• [Task goal]
Pictures excluded, reproduce exactly the lines below from the one with "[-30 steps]" through the one with "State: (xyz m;", both included.

• [Recorded data]
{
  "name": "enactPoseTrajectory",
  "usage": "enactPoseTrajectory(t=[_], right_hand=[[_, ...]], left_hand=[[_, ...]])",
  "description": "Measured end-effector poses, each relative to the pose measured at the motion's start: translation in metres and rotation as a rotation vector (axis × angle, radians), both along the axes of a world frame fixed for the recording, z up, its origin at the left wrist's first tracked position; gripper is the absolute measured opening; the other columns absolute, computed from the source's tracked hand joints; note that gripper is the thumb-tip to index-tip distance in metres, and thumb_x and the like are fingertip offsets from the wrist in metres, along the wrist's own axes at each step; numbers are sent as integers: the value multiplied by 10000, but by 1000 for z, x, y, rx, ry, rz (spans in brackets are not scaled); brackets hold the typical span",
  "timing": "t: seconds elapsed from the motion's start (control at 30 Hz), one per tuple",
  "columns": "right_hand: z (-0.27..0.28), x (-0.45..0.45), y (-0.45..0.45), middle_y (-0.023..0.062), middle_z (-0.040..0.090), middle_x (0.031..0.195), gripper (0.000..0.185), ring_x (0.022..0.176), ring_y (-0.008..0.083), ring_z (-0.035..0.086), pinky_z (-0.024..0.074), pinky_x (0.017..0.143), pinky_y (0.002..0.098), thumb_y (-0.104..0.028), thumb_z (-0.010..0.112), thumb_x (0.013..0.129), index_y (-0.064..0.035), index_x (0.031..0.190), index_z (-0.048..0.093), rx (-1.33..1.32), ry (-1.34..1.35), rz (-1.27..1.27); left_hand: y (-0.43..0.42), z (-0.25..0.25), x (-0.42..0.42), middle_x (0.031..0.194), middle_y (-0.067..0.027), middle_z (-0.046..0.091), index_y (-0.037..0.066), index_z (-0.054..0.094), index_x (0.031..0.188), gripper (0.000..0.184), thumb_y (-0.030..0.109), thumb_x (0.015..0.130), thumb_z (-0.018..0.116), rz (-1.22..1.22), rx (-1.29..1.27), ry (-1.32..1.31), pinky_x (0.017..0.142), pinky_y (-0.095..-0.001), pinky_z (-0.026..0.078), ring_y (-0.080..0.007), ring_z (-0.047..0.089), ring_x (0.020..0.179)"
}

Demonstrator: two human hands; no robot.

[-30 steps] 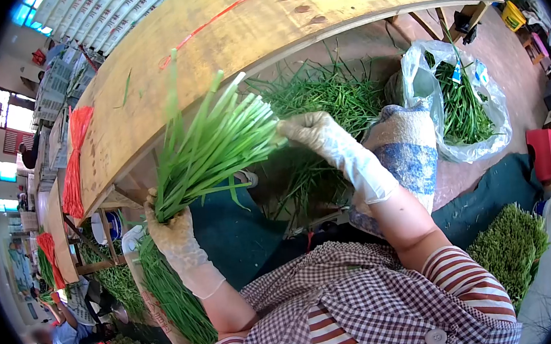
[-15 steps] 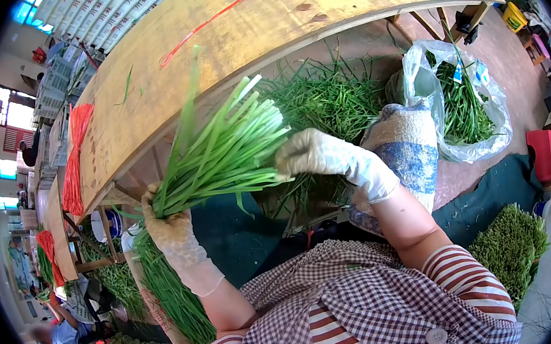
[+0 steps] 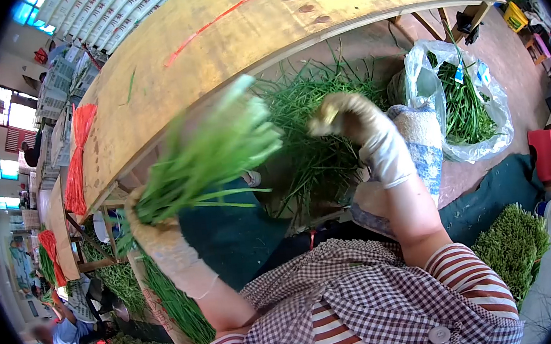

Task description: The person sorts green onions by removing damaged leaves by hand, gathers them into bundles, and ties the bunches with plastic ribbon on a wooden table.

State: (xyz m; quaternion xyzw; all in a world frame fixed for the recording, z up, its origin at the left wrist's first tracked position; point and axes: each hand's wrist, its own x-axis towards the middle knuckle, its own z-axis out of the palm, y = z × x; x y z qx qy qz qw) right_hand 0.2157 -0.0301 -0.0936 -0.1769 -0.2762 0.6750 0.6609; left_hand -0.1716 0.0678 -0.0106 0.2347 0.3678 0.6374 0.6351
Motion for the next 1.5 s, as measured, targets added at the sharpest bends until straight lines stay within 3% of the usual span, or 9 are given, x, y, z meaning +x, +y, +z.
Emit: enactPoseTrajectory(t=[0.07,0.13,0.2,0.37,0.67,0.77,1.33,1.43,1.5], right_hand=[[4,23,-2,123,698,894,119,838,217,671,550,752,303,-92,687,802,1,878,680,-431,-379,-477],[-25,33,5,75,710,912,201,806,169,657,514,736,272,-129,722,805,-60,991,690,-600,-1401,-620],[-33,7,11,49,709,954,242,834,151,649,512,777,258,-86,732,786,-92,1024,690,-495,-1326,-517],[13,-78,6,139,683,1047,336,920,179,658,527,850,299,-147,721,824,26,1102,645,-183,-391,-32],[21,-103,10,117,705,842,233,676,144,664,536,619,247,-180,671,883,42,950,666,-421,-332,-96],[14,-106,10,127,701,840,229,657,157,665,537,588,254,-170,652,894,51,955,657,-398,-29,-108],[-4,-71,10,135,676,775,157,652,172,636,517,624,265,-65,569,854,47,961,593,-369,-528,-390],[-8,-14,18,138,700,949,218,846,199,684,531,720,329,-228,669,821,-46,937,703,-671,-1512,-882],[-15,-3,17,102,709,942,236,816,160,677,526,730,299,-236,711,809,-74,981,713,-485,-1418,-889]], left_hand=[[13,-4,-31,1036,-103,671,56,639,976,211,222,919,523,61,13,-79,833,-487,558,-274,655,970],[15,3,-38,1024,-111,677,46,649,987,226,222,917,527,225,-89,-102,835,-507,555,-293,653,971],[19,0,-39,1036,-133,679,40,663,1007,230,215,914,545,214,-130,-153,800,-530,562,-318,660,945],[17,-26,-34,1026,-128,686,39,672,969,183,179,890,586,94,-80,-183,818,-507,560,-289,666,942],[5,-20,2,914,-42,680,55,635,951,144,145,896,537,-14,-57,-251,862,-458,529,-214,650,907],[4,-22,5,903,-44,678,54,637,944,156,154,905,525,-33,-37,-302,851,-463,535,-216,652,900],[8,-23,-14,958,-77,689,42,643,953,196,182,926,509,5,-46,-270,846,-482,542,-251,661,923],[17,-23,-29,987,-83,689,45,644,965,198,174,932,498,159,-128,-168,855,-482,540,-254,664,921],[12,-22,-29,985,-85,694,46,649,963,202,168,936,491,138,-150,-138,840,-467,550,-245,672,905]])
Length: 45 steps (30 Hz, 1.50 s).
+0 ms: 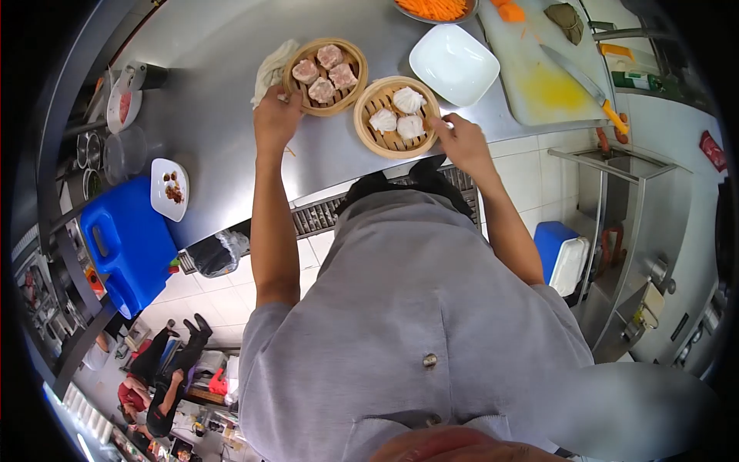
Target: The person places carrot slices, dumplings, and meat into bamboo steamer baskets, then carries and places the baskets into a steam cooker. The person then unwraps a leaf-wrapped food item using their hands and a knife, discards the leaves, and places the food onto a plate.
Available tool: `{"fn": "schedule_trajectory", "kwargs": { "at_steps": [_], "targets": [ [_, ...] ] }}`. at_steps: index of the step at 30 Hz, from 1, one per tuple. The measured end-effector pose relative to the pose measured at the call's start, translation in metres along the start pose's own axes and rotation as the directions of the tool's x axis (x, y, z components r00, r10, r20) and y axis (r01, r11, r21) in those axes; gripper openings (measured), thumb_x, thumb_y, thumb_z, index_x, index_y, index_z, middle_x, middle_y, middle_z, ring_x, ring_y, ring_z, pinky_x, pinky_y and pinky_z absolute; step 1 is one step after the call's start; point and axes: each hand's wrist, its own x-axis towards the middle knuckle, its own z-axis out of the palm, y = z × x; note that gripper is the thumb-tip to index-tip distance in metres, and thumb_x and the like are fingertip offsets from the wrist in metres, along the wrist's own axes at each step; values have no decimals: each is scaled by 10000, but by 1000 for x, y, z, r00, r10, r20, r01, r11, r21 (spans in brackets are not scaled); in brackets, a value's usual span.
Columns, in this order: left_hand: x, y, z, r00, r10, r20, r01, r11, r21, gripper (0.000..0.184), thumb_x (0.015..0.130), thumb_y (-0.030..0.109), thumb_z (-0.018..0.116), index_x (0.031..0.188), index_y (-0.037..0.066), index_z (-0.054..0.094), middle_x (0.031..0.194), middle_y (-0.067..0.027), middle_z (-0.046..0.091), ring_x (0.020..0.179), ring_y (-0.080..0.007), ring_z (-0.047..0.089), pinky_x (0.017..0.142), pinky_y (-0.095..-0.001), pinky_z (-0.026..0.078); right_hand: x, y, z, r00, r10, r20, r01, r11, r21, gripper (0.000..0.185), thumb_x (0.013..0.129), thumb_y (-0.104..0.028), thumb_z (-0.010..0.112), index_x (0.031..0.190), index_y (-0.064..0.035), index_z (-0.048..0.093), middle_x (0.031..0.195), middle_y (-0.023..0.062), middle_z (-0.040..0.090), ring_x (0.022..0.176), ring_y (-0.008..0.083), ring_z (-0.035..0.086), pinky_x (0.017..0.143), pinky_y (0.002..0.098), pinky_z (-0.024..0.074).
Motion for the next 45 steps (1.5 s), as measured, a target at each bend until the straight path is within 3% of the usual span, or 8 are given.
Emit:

• [Answer to the problem]
[-30 steps] 
[-15 steps] 
[+0 steps] 

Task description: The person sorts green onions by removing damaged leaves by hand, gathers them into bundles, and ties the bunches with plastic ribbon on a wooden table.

State: (xyz m; quaternion xyzw; all in a world frame fixed for the recording, z up, its origin at the left wrist's first tracked position; point and axes: each hand's wrist, its own x-axis towards the middle knuckle, its own z-axis out of the palm, y = z × x; x y z qx qy qz qw) right_hand 0.2157 -0.0301 -0.0936 -0.1769 -0.2762 0.6750 0.6609; left_hand -0.1716 0.0678 -0.0106 0.2347 0.3678 0.6374 0.6351

The response is finished, and the exercise is complete.